Ceux qui vont venir ils ont du boulot pour tirer vers l’indépendance et arriver au moins à la moitié parce qu’il faut que nous ayons une vraie justice. Ce que les gens ignorent est que nous sommes une prestation de service de l’Etat et nous avons ce boulot qui est presque spirituel : juger les autres. Lorsqu’on juge les autres, on doit être soi-même complètement débarrassé des autres considérations. Pour le faire, il faut que l’exécutif nous aide à le faire. On ne peut pas être concentré sur les décisions à rendre si on a d’autres choses dans la tête qui vous tire vers le bas.

Par exemple vous vous dites « comment je vais faire. Je suis près de la retraite  », vous n’avez pas de maison. Il y a tellement de choses. On nous a mis tellement de charges que le magistrat souvent il va à la retraite, la pension est minable, très minable. Ce qui fait en sorte que la plupart des magistrats retraités ne dépassent pas 5 ans dans le cadre de la retraite. Il y en a qui ont cette chance mais je peux vous dire qu’il y a plus de 86 voire 90% qui s’en vont avant 5 ans. Il faut que les choses s’améliorent.

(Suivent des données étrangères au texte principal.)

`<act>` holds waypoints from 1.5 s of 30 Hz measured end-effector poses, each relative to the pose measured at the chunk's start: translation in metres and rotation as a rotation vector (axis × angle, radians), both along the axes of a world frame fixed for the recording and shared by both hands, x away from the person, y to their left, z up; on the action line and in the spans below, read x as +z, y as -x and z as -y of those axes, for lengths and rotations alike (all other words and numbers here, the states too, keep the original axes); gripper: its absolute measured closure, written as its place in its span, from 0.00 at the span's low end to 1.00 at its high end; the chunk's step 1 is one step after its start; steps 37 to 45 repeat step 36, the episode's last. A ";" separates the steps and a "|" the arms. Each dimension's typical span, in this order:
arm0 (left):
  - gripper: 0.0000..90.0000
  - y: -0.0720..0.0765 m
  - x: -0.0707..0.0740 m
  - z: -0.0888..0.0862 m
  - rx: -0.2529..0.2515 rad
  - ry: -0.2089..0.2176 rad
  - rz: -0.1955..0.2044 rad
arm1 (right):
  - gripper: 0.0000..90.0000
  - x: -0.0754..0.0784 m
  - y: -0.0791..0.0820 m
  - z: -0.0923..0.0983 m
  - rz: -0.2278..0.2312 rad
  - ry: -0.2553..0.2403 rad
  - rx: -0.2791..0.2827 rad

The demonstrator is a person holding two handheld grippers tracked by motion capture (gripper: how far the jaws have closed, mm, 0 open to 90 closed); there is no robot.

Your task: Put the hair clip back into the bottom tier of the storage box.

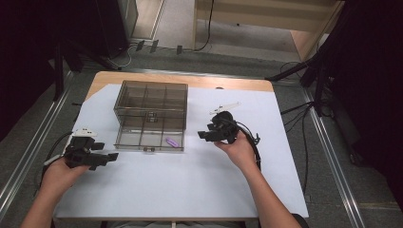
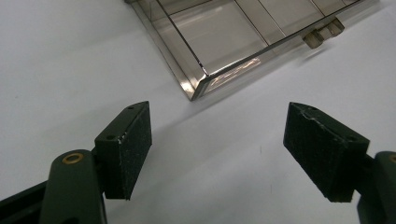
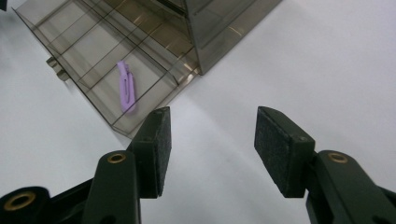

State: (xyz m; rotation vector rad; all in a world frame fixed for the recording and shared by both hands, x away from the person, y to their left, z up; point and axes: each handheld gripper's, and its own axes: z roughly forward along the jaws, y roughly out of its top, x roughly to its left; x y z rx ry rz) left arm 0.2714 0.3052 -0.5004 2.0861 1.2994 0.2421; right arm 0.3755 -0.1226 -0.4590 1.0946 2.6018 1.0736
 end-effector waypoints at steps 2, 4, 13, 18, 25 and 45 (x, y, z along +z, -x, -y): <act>0.27 0.000 0.000 0.000 -0.001 -0.001 0.002 | 0.52 -0.001 -0.001 0.003 -0.004 0.006 -0.016; 0.27 0.000 0.000 0.001 0.000 0.000 0.003 | 0.51 -0.002 -0.002 0.004 0.002 0.007 -0.016; 0.27 0.000 0.000 0.000 -0.001 0.003 0.003 | 0.50 -0.006 -0.007 0.010 0.004 0.018 -0.054; 0.27 0.000 0.000 0.000 -0.003 -0.002 0.002 | 0.49 -0.006 -0.008 0.012 0.007 0.015 -0.059; 0.27 0.000 0.000 0.000 -0.004 0.001 0.001 | 0.47 -0.008 -0.007 0.011 0.006 0.023 -0.060; 0.27 0.000 0.000 0.000 -0.003 0.001 0.001 | 0.45 -0.011 -0.008 0.008 0.013 0.050 -0.055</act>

Ils ont encore du temps parce qu’ils vont aller à l’école et pendant ce temps-là j’espère qu’on va reconstruire certains bâtiments et leur donner la possibilité de travailler dans les meilleures conditions que nous. La magistrature, ce n’est pas un corps quelconque. A l’origine c’est une profession bourgeoise. Ne pouvait pas être magistrat, n’importe qui. C’est pour cela que lorsqu’on devient un magistrat on a un autre statut.

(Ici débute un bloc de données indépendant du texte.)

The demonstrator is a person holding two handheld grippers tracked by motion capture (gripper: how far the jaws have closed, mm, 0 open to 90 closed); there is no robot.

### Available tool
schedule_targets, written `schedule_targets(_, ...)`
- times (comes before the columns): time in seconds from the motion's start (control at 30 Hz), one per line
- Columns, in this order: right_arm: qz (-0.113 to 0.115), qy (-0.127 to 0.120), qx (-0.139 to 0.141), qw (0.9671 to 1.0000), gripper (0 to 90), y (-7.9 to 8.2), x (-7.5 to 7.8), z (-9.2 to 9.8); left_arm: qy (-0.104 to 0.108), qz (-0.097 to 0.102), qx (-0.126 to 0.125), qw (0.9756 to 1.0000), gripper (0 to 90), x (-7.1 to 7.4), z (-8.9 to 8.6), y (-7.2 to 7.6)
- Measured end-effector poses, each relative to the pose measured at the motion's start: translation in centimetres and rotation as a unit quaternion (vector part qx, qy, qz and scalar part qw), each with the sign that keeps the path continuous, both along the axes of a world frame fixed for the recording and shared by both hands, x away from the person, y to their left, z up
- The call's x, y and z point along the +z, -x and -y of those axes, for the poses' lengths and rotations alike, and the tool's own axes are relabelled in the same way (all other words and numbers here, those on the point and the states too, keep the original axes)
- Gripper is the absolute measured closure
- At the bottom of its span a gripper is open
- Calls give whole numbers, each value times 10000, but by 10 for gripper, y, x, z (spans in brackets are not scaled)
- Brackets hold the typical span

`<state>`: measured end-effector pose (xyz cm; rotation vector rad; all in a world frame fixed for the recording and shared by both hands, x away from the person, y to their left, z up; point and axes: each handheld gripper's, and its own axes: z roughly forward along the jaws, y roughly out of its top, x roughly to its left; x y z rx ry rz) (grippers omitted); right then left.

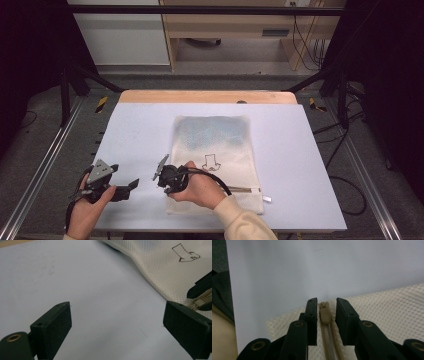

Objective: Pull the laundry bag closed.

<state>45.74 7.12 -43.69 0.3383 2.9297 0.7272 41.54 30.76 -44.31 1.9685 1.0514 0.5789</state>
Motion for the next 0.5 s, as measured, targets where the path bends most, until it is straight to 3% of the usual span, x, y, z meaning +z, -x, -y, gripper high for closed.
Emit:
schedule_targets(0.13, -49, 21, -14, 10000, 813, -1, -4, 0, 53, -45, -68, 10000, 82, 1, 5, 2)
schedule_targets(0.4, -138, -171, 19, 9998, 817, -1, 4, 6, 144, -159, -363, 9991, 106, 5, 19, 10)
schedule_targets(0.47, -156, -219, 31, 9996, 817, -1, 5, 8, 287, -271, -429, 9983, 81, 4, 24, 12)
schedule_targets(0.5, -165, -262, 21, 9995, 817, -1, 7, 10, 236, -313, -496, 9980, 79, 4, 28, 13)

Nous sommes tout le temps obligé de tendre la main mais un pouvoir qui tend tout le temps la main ne peut pas être indépendant. Ce n’est pas possible. Pour les jeunes collègues, je les souhaite vraiment bonne chance. Vous avez le pouvoir de juger les autres mais dans le cadre de la loi. Evitez de juger parce qu’on vous a dit de juger, d’aller de gauche à droite. Il faut d’abord avoir un certain état d’esprit, ne pas céder facilement. Ce n’est pas facile aussi mais il faut l’avoir. Leur dire que c’est compliqué.

 Monsieur Germain Nguema Ella, la rédaction d’info241 vous remercie une fois de plus d’avoir répondu à ses questions.

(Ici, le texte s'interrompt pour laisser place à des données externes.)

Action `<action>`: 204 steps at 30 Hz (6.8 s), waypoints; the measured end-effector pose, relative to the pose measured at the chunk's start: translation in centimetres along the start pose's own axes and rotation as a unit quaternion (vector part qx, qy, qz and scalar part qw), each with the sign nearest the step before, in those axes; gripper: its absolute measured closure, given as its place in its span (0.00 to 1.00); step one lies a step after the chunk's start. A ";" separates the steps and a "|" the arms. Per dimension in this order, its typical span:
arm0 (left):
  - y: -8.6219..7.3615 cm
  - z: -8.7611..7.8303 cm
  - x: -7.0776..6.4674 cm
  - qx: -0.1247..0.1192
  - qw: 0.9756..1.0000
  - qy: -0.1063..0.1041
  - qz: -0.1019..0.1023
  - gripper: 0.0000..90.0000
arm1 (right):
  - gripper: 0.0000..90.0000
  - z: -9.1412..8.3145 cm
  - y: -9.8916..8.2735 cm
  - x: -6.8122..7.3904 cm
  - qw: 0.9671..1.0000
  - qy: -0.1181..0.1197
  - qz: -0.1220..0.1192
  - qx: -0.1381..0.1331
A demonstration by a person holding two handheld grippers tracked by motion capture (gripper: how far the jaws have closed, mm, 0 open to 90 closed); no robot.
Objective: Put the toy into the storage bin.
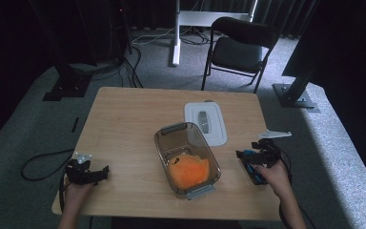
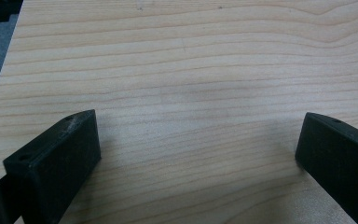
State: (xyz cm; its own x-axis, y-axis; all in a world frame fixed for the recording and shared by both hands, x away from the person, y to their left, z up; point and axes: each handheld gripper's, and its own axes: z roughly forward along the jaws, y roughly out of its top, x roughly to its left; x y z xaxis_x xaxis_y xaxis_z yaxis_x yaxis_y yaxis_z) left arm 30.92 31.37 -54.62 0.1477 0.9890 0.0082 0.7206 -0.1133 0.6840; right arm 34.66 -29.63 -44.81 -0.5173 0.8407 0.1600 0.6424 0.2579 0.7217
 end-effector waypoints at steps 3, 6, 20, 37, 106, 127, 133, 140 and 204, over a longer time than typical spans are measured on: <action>0.0 0.0 0.0 0.000 1.000 0.000 0.000 0.00 | 0.15 -0.1 -0.5 -0.4 1.000 -0.006 0.007 0.001; 0.0 0.0 0.0 0.000 1.000 0.000 0.000 0.00 | 0.15 0.0 -1.2 -0.9 1.000 -0.010 0.017 0.005; 0.0 0.0 0.0 0.000 1.000 0.000 0.000 0.00 | 0.15 -0.1 -3.7 -2.3 0.998 -0.052 0.040 -0.004; 0.0 0.0 0.0 0.000 1.000 0.000 0.000 0.00 | 0.14 0.4 -6.6 -3.5 0.994 -0.090 0.055 0.026; -0.1 -0.1 0.0 0.000 1.000 -0.001 0.001 0.00 | 0.28 4.1 -7.2 -2.9 0.988 -0.127 0.029 0.087; -0.1 -0.1 0.0 0.000 1.000 -0.001 0.001 0.00 | 0.28 2.8 -4.7 -2.8 0.990 -0.117 0.029 0.079; -0.1 -0.1 0.0 0.000 1.000 -0.001 0.001 0.00 | 0.28 2.1 -3.8 -2.6 0.990 -0.115 0.027 0.076; -0.1 -0.1 0.0 0.000 1.000 -0.001 0.002 0.00 | 0.28 1.2 -2.9 -2.3 0.991 -0.112 0.023 0.066; -0.1 -0.1 0.0 -0.001 1.000 -0.001 0.001 0.00 | 0.28 3.0 10.6 12.5 0.995 0.011 -0.094 0.006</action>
State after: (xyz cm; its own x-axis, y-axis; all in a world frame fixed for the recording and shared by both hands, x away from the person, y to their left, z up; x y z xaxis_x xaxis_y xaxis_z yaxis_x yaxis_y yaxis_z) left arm 30.77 31.43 -54.63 0.1507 0.9885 0.0088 0.7194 -0.1158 0.6849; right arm 36.66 -14.95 -37.18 -0.6413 0.7664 0.0376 0.5391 0.4151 0.7328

Germain Nguema Ella : Merci je suis vraiment heureux que vous soyez venu. Nous souhaiterions présenter un peu au peuple l’état de leur magistrature parce que personne ne nous connait si ce n’est à travers nos décisions, si ce n’est à travers parfois des manifestations dans le cadre du syndicat. Personne ne connait réellement les magistrats. Ce que vous voyez, ce n’est que la coque. Le moteur il est complètement à l’envers parce que les magistrats ne sont pas soutenus disons par la haute sphère du pays.